Joseph Sutton [Thu, 10 Aug 2023 04:07:17 +0000 (16:07 +1200)]
s4:kdc: Fix leaks
Use a temporary context to allocate these variables. Each variable that
needs to be transferred to the caller is stolen onto an appropriate
talloc context just prior to the function’s returning.
Signed-off-by: Joseph Sutton <josephsutton@catalyst.net.nz> Reviewed-by: Andrew Bartlett <abartlet@samba.org>
Joseph Sutton [Thu, 10 Aug 2023 02:37:34 +0000 (14:37 +1200)]
s4:kdc: Initialize entry->modified_by
If smb_krb5_make_principal() fails without setting the principal,
sdb_entry_free() will try to free whatever memory the uninitialized
member points to.
Signed-off-by: Joseph Sutton <josephsutton@catalyst.net.nz> Reviewed-by: Andrew Bartlett <abartlet@samba.org>
Joseph Sutton [Tue, 8 Aug 2023 22:47:08 +0000 (10:47 +1200)]
s4:kdc: Don’t issue forwardable or proxiable tickets to Protected Users
If an authentication policy enforces a maximum TGT lifetime for a
Protected User, that limit should stand in place of the four-hour limit
usually applied to Protected Users; we should nevertheless continue to
ensure that forwardable or proxiable tickets are not issued to such
users.
Signed-off-by: Joseph Sutton <josephsutton@catalyst.net.nz> Reviewed-by: Andrew Bartlett <abartlet@samba.org>
Signed-off-by: Andreas Schneider <asn@samba.org> Reviewed-by: Joseph Sutton <josephsutton@catalyst.net.nz>
Autobuild-User(master): Andrew Bartlett <abartlet@samba.org>
Autobuild-Date(master): Mon Aug 14 04:40:03 UTC 2023 on atb-devel-224
Andrew Bartlett [Tue, 18 Jul 2023 02:34:47 +0000 (14:34 +1200)]

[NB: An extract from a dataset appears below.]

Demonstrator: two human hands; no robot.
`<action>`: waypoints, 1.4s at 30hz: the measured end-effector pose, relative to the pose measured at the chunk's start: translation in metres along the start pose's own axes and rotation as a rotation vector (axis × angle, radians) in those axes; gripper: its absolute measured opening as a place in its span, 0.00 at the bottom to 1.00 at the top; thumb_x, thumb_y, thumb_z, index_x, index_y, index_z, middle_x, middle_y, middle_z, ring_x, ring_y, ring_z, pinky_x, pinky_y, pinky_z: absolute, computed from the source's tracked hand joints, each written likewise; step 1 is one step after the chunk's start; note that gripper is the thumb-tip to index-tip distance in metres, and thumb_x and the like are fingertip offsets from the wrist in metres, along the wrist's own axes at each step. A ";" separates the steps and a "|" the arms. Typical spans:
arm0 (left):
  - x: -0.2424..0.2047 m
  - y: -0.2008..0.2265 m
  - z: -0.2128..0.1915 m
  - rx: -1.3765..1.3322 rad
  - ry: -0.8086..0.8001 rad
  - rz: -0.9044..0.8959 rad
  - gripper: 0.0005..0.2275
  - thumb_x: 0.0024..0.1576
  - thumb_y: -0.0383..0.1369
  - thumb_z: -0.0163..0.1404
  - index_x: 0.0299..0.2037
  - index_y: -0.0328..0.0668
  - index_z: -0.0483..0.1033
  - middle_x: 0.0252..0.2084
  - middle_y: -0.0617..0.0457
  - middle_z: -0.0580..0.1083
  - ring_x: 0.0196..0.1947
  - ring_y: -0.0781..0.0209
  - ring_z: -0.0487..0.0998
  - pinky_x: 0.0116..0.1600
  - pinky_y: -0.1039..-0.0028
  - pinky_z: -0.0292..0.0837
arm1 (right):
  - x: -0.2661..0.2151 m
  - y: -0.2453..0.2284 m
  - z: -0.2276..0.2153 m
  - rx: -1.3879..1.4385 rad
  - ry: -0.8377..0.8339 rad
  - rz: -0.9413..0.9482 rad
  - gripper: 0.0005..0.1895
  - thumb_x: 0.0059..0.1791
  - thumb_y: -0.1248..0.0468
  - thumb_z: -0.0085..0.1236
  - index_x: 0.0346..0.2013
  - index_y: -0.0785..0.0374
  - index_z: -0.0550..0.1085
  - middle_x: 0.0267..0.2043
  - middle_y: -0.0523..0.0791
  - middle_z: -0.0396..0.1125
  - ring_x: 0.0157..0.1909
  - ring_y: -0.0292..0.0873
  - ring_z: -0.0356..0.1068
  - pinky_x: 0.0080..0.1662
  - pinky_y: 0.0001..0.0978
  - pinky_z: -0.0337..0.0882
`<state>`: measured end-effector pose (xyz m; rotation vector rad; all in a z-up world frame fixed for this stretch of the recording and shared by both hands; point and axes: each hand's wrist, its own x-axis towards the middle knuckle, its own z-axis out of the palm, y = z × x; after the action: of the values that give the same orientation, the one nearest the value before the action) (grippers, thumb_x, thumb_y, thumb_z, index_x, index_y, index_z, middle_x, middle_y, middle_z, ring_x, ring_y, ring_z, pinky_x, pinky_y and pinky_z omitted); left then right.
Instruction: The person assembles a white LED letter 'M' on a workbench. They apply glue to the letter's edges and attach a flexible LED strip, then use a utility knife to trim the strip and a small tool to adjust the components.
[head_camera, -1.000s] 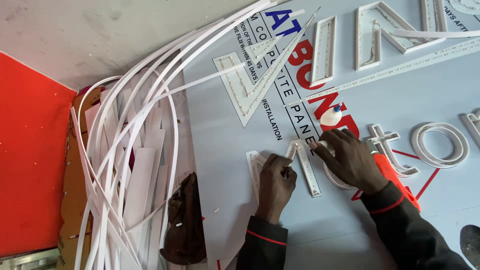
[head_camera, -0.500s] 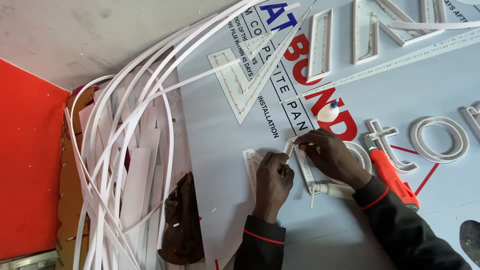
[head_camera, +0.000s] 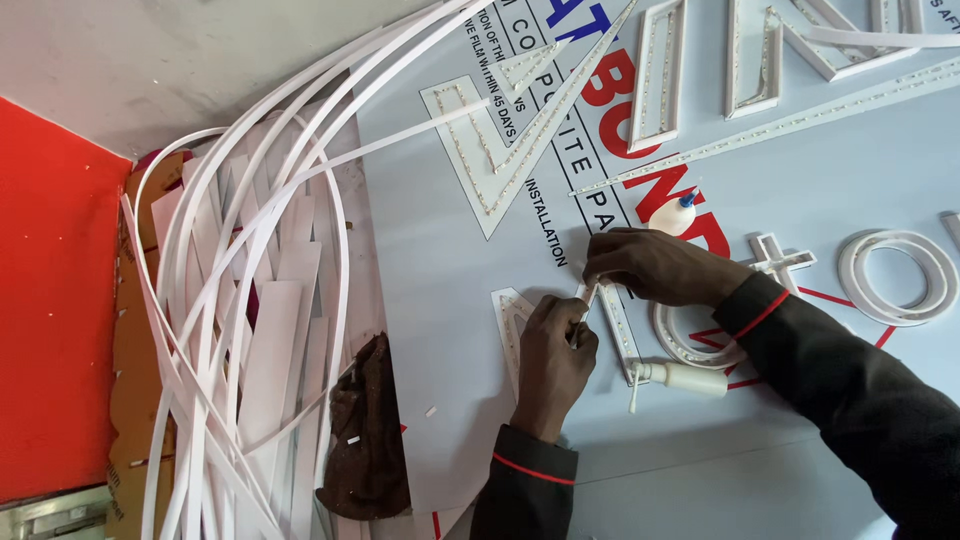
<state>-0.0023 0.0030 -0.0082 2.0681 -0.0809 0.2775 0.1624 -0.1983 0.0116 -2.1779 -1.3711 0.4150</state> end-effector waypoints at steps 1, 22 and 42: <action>0.000 0.000 0.000 0.000 0.001 -0.002 0.10 0.57 0.18 0.55 0.47 0.36 0.79 0.36 0.47 0.72 0.32 0.52 0.80 0.32 0.68 0.75 | 0.000 0.002 0.001 0.001 -0.001 -0.001 0.17 0.55 0.70 0.59 0.57 0.53 0.83 0.60 0.55 0.75 0.58 0.62 0.78 0.48 0.51 0.79; 0.001 -0.002 0.002 0.015 -0.022 -0.012 0.11 0.57 0.19 0.54 0.48 0.36 0.80 0.37 0.48 0.71 0.32 0.49 0.80 0.30 0.67 0.77 | -0.013 -0.005 0.011 0.176 0.235 -0.038 0.19 0.54 0.66 0.58 0.61 0.59 0.79 0.51 0.54 0.75 0.52 0.60 0.77 0.45 0.49 0.80; 0.000 -0.001 0.000 0.061 0.000 0.020 0.09 0.58 0.20 0.56 0.47 0.34 0.81 0.36 0.50 0.73 0.32 0.58 0.78 0.30 0.73 0.80 | -0.092 -0.100 0.020 -0.316 0.426 0.134 0.16 0.53 0.67 0.63 0.56 0.54 0.84 0.62 0.46 0.77 0.65 0.55 0.75 0.56 0.50 0.76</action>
<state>-0.0018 0.0033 -0.0093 2.1292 -0.0938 0.2956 0.0379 -0.2406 0.0513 -2.4350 -1.1128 -0.2298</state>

krb5: Increase the minimum MIT Krb5 version to 1.21
This is the version we test with in CI after the image update
in the next commit. This addresses the issues that were
fixed in CVE-2022-37967 (KrbtgtFullPacSignature) and ensures
that Samba builds against the MIT version that allows us to
avoid that attack.
The hooks to allow these expectations to be disabled in the tests
are kept for now, to allow this to be reverted or to test
older servers.
With MIT 1.21 as the new test standard for the MIT KDC build
we update the knownfail_mit_kdc - this was required regadless
after the CI image update.
Any update to the CI image, even an unrelated one, brings in
a new MIT Krb5, version 1.21-3 in this case. This has new
behaviour that needs to be noted in the knownfail files or
else the tests, which haven't changed, will fail and
pipelines won't pass.
(The image generated by the earlier bootstrap commit brought
in krb5-1.21-2 which was buggy with CVE-2023-39975)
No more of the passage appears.